## PROBLEM TO WORK ON
Scan the data below for the string "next". Copy every line where it appears.

## SUPPLIED MATERIAL
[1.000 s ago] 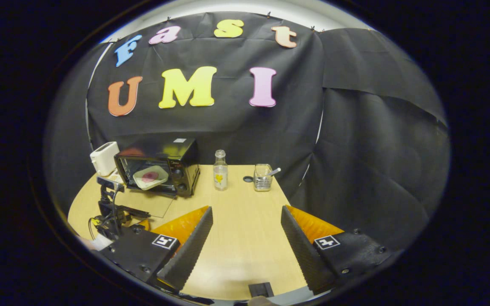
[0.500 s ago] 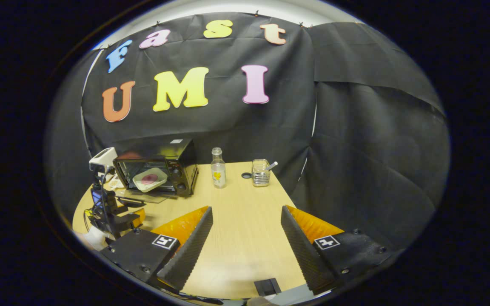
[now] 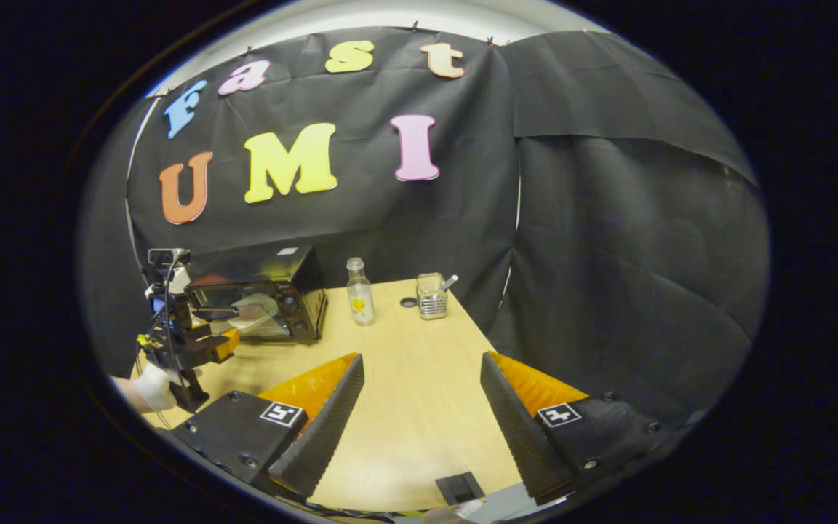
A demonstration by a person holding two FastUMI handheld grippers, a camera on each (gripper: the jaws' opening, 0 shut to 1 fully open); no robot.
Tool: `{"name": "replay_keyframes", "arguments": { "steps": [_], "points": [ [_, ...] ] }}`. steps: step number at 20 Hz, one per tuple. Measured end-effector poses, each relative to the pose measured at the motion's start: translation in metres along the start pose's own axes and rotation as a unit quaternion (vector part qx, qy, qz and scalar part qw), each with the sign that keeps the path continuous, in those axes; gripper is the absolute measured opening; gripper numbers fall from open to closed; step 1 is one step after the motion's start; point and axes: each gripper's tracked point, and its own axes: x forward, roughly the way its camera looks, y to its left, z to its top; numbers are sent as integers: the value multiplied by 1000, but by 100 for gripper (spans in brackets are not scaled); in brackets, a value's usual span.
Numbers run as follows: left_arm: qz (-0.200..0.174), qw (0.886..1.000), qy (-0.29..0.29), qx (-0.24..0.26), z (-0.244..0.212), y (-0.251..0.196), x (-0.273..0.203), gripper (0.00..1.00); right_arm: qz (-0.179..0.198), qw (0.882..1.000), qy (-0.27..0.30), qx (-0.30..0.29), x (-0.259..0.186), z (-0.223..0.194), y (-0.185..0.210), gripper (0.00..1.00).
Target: Open the electric oven with the left hand, put the food in, and close the electric oven.
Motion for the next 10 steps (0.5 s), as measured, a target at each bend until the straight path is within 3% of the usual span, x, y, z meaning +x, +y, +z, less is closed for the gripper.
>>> {"name": "replay_keyframes", "arguments": {
  "steps": [10],
  "points": [
    [-1, 1000, -22, 3, 33, 2, 16, 97, -11, 1000, 1, -5, -9, -1, -6, 100]
  ]
}}
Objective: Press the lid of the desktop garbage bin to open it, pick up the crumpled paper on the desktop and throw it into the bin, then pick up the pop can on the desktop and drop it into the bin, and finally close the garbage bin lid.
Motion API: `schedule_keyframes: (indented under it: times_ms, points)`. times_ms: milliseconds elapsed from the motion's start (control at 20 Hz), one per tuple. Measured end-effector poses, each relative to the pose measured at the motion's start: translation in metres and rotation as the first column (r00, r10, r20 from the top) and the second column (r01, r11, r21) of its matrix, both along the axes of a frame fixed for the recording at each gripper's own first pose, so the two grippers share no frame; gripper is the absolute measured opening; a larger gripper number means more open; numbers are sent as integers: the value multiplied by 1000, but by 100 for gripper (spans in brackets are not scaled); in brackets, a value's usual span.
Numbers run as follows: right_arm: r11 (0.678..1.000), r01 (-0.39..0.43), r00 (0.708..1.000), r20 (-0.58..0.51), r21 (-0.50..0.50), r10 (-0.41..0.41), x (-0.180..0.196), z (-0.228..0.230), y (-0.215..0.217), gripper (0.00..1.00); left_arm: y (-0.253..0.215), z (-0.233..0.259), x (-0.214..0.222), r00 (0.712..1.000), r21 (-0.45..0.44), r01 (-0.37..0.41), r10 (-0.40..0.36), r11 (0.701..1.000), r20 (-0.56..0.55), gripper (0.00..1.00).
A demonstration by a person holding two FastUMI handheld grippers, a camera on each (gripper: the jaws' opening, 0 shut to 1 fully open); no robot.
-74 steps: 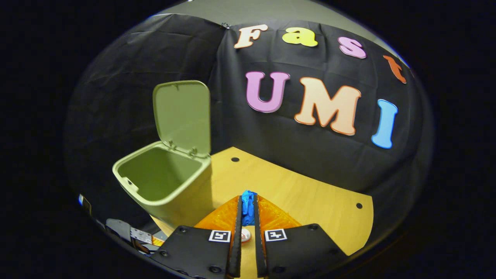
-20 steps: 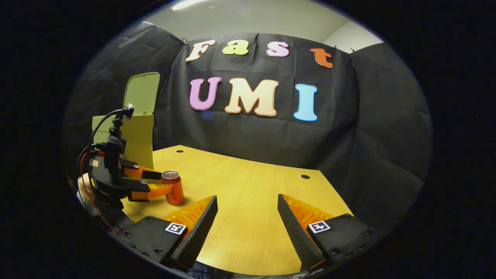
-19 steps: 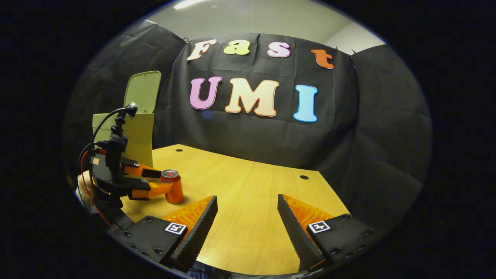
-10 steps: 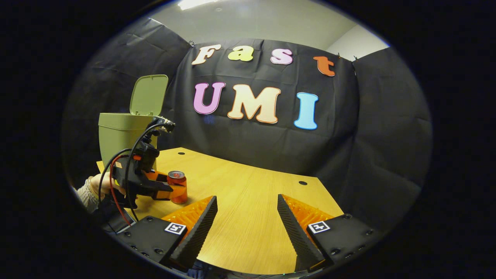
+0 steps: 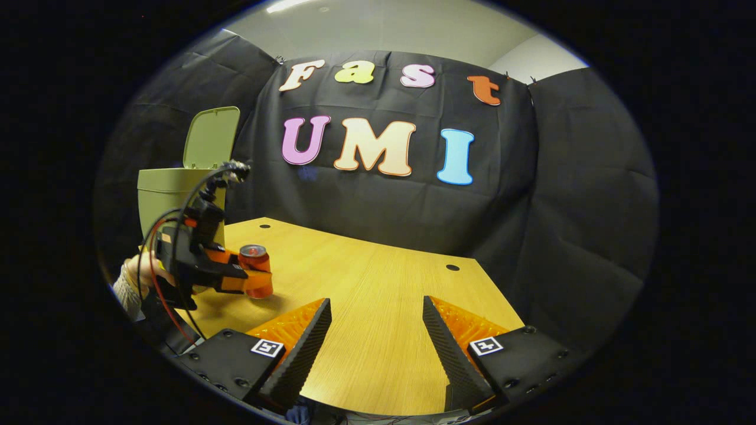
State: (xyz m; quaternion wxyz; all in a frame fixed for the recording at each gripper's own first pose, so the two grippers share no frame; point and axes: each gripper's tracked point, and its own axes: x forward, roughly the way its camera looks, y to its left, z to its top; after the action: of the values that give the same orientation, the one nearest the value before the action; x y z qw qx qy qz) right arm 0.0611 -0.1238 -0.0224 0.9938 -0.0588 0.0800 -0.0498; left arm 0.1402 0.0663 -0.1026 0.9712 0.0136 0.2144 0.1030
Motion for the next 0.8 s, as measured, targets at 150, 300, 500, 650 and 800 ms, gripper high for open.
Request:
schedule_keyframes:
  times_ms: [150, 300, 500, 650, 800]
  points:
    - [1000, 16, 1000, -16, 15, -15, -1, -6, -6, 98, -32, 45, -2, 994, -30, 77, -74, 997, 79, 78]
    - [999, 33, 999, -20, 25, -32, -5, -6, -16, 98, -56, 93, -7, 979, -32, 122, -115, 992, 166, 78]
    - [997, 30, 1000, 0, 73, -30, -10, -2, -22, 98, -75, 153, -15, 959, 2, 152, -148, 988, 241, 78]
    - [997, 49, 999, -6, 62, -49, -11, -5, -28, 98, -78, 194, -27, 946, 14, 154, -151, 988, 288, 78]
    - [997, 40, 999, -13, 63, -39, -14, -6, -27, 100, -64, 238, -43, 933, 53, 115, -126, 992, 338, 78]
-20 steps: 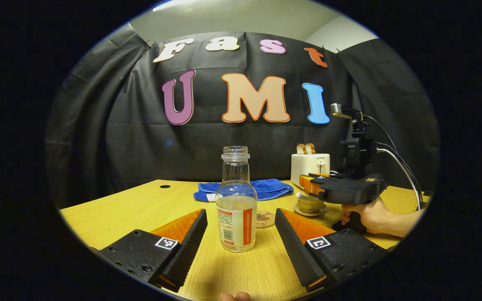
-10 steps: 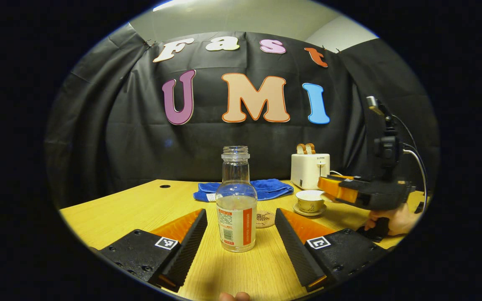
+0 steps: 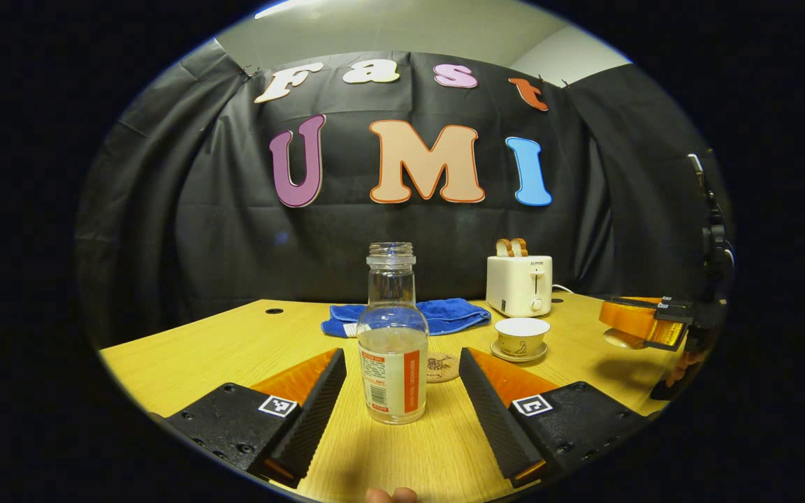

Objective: Open the teacup lid with one hand, grasp the water bottle and pour water into the teacup with the other hand; after pouring, place the water bottle on the coaster and then close the teacup lid.

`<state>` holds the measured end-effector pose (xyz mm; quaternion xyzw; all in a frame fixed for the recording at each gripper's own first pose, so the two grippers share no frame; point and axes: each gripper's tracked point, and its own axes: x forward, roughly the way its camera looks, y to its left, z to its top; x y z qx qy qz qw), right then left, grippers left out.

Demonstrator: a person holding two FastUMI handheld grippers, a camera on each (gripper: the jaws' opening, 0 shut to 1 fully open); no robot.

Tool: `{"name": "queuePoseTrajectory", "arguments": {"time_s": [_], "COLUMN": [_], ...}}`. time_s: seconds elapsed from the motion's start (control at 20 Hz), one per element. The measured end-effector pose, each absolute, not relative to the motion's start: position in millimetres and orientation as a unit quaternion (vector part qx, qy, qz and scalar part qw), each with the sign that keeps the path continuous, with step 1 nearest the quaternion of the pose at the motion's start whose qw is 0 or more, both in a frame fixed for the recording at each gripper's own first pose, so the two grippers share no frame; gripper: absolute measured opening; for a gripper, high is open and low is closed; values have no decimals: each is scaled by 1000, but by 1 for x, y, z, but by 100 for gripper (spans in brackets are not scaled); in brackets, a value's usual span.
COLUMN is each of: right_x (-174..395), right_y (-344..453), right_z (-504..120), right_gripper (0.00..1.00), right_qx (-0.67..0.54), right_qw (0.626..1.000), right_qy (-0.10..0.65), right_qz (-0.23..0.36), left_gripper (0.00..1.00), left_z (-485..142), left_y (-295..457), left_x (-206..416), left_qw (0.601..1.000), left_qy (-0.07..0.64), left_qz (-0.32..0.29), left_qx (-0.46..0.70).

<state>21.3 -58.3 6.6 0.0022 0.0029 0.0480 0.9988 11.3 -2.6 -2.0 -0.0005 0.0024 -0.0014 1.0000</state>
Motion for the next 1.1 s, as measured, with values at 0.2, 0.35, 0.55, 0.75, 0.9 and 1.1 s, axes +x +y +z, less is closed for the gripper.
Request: {"name": "queuePoseTrajectory", "arguments": {"time_s": [0.2,0.35,0.55,0.75,0.9,1.1], "right_x": [21,21,21,21,20,20], "right_y": [-58,-59,-61,-62,-62,-62], "right_z": [6,6,6,6,6,6], "right_gripper": [31,31,31,30,31,31], "right_qx": [2,2,2,1,1,1], "right_qw": [999,999,999,999,999,999], "right_qy": [3,3,3,3,3,3], "right_qz": [48,48,42,39,39,38], "left_gripper": [95,95,95,95,95,72], "left_z": [-2,-3,-4,-4,-2,-5], "left_y": [-1,2,4,5,4,5], "left_x": [27,40,57,73,85,93], "left_qw": [1000,1000,1000,1000,1000,1000], "left_qy": [3,2,3,5,3,6], "left_qz": [5,10,14,14,8,6], "left_qx": [1,1,1,2,3,8]}}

## RESULT OF THIS EXERCISE
Motion for the next 10 steps (0.5 s), as measured, a target at each bend until the straight path is within 3% of the usual span, x, y, z meaning +x, +y, +z, less is closed for the gripper.
Motion for the next 0.8 s, as measured, targets at 150, 300, 500, 650 and 800 ms, gripper high for open.
Motion for the next 1.1 s, as measured, with values at 0.2, 0.35, 0.55, 0.75, 0.9 and 1.1 s, axes +x +y +z, less is closed for the gripper.

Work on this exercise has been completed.